Ist (macht?) Beethoven aggressiv...?

  • Zitat

    Original von pbrixius
    ...
    Das Problem, das einige Leute mit Beethoven bzw. mit einzelnen Werken zu haben scheinen, liegt mE nicht im Werk sondern in der Erwartung eben jener Leute an das Werk - und im einzelnen kann da eine bestimmte Interpretationsweise eine Rolle spielen. Ulli hat zu Recht auf neuere Einspielungen hingewiesen, in denen durch den historischen Klangeindruck eine solche Zuschreibung absurd wird. Wenn man allerdings Beethoven harsch à la Harnoncourt interpretiert - liegt dann die Aggressivität in Beethoven oder in Harnoncourt?
    ...


    Hallo Peter,


    unterschiedliche Interpretationsweisen spielen m. E. eine sehr große Rolle.


    Bei Beethoven stelle ich mir jedoch (nach dem was ich gelesen habe...) u. a. auch einen sehr energischen, zornigen, vielleicht gar jähzornigen Menschen vor..., der teilweise auch entsprechend komponiert hat; deshalb halte ich eine energische Interpretation bei einzelnen Teilen z. B. der Symphonien für sehr angebracht. Ob diese Energie mit Aggressivität gleichzusetzen ist...?, Aggressivität erzeugen kann diese jedoch...!


    Festzustellen ist auch (in Anlehnung Fairy Queens Betrachtungen), daß Mozart - von Komposition und heutiger (üblicher) Interpretation her - eher beruhigend wirkt.
    Exkurs:
    Welche Musik wird in Zahnarztpraxen während der Behandlung wohl gespielt: Mozart oder Beethoven?!


    Bis dann.

  • Zitat

    Original von keith63
    unterschiedliche Interpretationsweisen spielen m. E. eine sehr große Rolle.
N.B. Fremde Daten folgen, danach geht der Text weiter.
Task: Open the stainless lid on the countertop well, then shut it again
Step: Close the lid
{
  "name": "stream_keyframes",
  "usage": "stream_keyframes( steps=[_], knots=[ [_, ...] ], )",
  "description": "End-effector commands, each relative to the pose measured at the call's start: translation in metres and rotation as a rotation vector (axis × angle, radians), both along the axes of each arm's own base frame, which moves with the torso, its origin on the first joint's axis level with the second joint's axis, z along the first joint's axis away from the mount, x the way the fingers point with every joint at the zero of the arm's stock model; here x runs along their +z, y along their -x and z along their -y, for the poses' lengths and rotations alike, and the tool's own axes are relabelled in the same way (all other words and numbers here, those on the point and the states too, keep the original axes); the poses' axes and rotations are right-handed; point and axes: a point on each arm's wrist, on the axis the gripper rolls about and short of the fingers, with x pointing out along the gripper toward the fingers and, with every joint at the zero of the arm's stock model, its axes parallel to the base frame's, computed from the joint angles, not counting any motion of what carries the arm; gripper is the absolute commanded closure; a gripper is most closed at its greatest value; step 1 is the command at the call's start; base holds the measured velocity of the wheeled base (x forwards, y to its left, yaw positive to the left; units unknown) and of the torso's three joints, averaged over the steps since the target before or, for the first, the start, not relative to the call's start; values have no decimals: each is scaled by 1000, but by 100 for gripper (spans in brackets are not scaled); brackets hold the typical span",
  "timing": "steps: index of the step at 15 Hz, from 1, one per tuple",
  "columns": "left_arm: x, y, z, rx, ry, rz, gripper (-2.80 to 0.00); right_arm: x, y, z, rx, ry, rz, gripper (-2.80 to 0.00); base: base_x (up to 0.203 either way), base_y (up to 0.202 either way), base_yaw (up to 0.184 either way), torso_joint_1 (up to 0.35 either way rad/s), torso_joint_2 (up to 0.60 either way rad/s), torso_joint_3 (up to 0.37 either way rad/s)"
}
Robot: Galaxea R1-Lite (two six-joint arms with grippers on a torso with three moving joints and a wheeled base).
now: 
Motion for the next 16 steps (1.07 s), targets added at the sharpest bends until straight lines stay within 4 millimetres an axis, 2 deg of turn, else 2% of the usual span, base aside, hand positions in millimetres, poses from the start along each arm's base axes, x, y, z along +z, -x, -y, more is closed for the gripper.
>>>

    Bei Beethoven stelle ich mir jedoch (nach dem was ich gelesen habe...) u. a. auch einen sehr energischen, zornigen, vielleicht gar jähzornigen Menschen vor...,


    Das mag sein, wobei man sicherlich eine Charakterverschiebung durch jahrelangen Alkoholmissbrauch und durch die Einwirkung der zunehmenden Ertaubung unterstellen kann. Wenn man die Musik des frühen Beethovens kennt, würde Deine Vorstellung nicht zutreffen, übrigens trifft sie auf die Mehrzahl der Werke des mittleren und erst recht des späten Beethovens nicht zu. Persönliche Eigenschaften und Kompositionen sind zwei Schuhe. Max Bruch war meines Wissens ein ausgesprochen jähzorniger Mensch - davon findet man in seinen bekanntesten Werken keine Spur ...


    Zitat

    der teilweise auch entsprechend komponiert hat;


    Das eben bezweifele ich, denn da wirft man doch eine Vielzahl von Gefühlsäußerungen in einen Topf: Selbstbewusstsein und Trotz, Verzweiflung und Zorn, Durchbruchsmomente wie in der 5. aber eben auch Lakonik, komponierte Brüche. Nicht jedes sfz oder ff ist ein Aggressionsakt ...


    Zitat

    Festzustellen ist auch (in Anlehnung Fairy Queens Betrachtungen), daß Mozart - von Komposition und heutiger (üblicher) Interpretation her - eher beruhigend wirkt.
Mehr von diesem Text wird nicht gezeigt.